● **Supplied material**
○ ○ ○

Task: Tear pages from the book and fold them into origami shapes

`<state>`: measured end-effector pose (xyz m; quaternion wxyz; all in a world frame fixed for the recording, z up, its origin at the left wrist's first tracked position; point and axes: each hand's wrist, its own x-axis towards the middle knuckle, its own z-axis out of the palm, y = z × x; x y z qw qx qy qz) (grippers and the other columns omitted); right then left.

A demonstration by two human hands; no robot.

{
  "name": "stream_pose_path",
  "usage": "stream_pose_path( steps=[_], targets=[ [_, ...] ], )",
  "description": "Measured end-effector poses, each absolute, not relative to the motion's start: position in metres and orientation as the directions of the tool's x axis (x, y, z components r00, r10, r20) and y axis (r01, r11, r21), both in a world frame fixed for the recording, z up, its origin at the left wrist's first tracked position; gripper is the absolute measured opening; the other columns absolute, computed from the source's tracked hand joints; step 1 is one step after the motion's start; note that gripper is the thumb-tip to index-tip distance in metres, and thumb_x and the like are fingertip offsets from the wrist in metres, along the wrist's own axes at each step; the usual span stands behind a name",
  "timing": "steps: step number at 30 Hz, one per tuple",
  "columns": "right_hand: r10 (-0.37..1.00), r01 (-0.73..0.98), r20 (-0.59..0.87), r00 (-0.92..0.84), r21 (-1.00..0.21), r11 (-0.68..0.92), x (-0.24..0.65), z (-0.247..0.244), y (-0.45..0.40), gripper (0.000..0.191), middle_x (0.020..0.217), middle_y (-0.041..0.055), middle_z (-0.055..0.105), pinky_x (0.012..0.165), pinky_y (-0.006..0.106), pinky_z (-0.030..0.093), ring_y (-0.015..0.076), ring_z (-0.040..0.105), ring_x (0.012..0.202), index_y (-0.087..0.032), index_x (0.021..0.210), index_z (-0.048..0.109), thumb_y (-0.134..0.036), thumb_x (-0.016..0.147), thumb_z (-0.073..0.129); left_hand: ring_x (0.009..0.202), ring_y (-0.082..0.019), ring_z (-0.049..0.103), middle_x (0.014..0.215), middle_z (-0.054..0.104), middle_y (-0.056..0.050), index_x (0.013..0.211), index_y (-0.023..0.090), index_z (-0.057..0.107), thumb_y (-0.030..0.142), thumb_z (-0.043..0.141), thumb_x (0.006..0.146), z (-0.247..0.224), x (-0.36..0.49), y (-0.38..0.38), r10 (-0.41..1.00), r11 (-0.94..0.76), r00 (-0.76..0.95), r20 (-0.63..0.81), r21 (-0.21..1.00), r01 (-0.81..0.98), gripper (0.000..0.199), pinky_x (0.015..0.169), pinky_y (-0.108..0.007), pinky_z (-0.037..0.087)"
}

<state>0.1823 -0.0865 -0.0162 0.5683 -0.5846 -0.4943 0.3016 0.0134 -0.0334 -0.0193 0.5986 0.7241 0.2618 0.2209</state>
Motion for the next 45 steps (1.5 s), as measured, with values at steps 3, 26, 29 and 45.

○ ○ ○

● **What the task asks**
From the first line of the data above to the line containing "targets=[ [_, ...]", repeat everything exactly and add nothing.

● **Result below**
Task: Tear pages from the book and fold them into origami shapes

`<state>`: measured end-effector pose (xyz m; quaternion wxyz; all in a world frame fixed for the recording, z up, its origin at the left wrist's first tracked position; point and axes: each hand's wrist, its own x-axis towards the middle knuckle, its own z-axis out of the palm, y = z × x; x y z qw qx qy qz) (grippers and the other columns omitted); right then left.

A demonstration by two human hands; no robot.

{
  "name": "stream_pose_path",
  "usage": "stream_pose_path( steps=[_], targets=[ [_, ...] ], )",

There is no more to the exercise.